At Capitol College's Space Operations Institute (SOI), astronautical engineering students will have impressive experience to add to their resume when they graduate. In addition to being the primary operations center for the Tropical Rainfall Measuring Mission (TRMM), the Space Operations Institute and its students now serve as the Backup Mission Operations Center (BMOC) for NASA's Wide-field Infrared Survey Explorer (WISE) satellite mission.

SOI students are trained to work as the backup WISE Flight Operations Team, working in cooperation with John Hughes, the WISE east coast systems engineer.

A major part of the work students perform is to monitor the BMOC computers and ensure that the SOI's systems will be ready to take over primary operations functions should any problems occur with the primary missions operations center, located at NASA's Jet Propulsion Laboratory in Pasadena, California.

"Participating in the WISE mission expands on our mission-based educational programs and our successful partnership with NASA," said Dr. Michael T. Wood, president of Capitol College. "We are pleased to be of service to this important mission while providing a state of the art educational experience for our students."

To Angela Walters, technical manager of the SOI and associate professor of astronautical engineering, the experiences and skills the students gain as a part of the BMOC are invaluable in helping them achieve their career goals.

"By working on the WISE mission, these students have the opportunity to learn first hand how to build and operate a Backup Mission Operations Center, from writing standard operating procedures and project management, to building computer systems from hardware and network perspectives," comments Walters.

"They are able to work with engineers from NASA Goddard Space Flight Center and the NASA Jet Propulsion Laboratory to learn how the data collected during the WISE mission is being used by scientists."

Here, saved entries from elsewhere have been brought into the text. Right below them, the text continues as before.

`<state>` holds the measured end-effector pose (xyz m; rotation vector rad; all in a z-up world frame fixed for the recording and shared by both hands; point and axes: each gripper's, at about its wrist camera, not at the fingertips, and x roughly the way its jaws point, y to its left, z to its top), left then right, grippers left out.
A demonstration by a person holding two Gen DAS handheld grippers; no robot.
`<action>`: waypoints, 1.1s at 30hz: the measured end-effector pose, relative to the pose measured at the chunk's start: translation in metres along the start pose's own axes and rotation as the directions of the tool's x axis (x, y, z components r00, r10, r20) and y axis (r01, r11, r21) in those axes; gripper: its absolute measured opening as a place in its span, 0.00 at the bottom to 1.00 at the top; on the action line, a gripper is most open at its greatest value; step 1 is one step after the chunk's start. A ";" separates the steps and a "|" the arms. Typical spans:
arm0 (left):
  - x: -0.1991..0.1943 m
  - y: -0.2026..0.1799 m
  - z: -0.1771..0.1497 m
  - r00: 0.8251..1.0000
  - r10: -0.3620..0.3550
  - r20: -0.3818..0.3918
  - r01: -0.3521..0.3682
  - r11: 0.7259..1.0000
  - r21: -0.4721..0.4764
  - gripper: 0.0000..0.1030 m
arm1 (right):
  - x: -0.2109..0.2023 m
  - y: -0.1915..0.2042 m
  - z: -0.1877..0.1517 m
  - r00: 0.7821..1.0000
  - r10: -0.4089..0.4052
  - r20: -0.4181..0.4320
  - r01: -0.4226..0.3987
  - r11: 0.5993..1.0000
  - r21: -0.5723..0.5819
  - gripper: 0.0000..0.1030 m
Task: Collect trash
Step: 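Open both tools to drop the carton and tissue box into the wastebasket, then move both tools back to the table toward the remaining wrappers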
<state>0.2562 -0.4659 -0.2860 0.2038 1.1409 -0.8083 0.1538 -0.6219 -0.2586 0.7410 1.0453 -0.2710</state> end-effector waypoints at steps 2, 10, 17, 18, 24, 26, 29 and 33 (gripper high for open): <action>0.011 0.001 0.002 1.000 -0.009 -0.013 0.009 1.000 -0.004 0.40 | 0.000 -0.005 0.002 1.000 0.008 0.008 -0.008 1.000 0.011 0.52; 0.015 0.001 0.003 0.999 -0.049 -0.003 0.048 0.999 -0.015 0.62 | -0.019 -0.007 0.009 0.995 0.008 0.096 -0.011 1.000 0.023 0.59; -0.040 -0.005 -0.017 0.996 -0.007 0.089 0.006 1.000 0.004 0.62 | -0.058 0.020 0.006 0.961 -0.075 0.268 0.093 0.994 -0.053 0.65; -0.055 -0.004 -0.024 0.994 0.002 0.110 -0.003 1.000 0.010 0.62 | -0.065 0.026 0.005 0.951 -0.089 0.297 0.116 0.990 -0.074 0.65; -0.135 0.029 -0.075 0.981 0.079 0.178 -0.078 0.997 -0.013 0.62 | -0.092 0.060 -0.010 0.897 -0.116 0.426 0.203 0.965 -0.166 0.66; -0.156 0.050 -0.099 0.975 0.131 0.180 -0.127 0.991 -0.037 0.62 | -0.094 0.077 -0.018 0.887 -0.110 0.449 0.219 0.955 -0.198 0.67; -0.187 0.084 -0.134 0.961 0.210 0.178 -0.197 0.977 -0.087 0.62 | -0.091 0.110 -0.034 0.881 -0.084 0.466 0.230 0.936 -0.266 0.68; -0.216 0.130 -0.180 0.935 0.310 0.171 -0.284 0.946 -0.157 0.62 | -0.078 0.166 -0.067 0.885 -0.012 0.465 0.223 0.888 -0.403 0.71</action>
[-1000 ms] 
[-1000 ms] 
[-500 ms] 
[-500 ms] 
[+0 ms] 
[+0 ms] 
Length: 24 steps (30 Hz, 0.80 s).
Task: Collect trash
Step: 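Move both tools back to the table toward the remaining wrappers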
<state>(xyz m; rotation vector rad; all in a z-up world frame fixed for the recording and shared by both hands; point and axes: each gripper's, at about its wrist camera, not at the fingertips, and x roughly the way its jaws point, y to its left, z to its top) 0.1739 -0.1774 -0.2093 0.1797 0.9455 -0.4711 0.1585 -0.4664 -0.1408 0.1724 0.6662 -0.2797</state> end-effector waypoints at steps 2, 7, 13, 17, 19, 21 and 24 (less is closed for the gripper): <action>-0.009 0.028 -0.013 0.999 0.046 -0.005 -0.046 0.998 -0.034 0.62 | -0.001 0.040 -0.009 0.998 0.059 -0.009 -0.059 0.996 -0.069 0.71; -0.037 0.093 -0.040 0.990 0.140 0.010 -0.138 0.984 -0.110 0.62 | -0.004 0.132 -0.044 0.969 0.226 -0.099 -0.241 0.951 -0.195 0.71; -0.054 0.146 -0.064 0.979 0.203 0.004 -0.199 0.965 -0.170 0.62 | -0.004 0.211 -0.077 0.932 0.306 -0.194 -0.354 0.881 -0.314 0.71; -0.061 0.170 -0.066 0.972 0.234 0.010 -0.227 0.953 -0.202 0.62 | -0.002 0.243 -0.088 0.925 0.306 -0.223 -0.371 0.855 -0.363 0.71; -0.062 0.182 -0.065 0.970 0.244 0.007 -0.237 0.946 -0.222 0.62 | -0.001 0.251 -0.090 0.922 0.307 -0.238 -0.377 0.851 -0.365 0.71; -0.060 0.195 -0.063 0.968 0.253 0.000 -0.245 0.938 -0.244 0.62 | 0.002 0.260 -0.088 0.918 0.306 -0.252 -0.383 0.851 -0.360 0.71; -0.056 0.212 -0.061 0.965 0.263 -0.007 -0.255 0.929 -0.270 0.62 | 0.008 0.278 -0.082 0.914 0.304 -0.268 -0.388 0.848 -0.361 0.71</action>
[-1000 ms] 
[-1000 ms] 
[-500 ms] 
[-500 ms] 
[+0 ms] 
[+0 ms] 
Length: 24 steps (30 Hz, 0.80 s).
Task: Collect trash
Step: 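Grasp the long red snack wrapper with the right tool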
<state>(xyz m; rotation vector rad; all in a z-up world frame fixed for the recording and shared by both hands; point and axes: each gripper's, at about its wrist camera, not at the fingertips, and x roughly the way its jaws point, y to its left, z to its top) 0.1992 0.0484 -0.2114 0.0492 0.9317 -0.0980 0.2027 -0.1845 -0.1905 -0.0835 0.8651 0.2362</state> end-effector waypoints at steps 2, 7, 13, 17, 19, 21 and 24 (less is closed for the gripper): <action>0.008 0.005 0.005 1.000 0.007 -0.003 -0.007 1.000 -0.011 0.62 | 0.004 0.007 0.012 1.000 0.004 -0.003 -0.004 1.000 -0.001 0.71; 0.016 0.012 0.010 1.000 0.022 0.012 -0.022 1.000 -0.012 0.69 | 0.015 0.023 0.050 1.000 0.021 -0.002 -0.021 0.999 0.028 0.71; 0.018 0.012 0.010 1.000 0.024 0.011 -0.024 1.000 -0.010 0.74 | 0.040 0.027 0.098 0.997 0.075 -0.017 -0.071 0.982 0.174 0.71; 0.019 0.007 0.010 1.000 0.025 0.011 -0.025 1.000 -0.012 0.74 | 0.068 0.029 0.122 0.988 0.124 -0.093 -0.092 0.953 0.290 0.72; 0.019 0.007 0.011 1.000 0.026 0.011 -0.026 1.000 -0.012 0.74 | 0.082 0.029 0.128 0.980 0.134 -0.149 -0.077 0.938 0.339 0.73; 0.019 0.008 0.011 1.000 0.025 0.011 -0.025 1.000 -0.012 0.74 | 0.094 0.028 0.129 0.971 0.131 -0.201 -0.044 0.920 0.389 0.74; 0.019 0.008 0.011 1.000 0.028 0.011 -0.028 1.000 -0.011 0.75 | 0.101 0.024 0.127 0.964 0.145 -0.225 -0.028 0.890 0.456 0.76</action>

As the technical manager of the SOI, Walters mentors student work groups and manages the daily activities of the operations center. She is responsible for teaching team leadership, software configuration, and mission assurance.

"Certainly backup operations support is important to the WISE mission, but for us to enjoy that support while training and inspiring future 'rocket scientists' adds a thick layer of icing to the cake," says David Leisawitz, WISE mission scientist at Goddard Space Flight Center.

In addition to their regular duties, several students serve as WISE student ambassadors for the college's Center for Space Science Education and Public Outreach, reaching out to area high schools to talk about the WISE mission and their experience with WISE and the SOI.

"Being part of the WISE mission is an outstanding experience for our students to receive real world workforce development in conjunction with NASA, while their participation in a coordinated national effort to provide educational experiences for K-12 and community college students works to encourage those students to enter science fields," stated Dr. Michael G. Gibbs, vice president for advancement and director of the Center for Space Science Education and Public Outreach.

Launched in December 2009, the Wide-field Infrared Survey Explorer is a NASA-funded Explorer mission that will provide a vast storehouse of knowledge about the solar system, the Milky Way, and the Universe. The unmanned satellite carries an infrared-sensitive telescope that will image the entire sky. Among the objects WISE will study are asteroids, the coolest and dimmest stars, and the most luminous galaxies.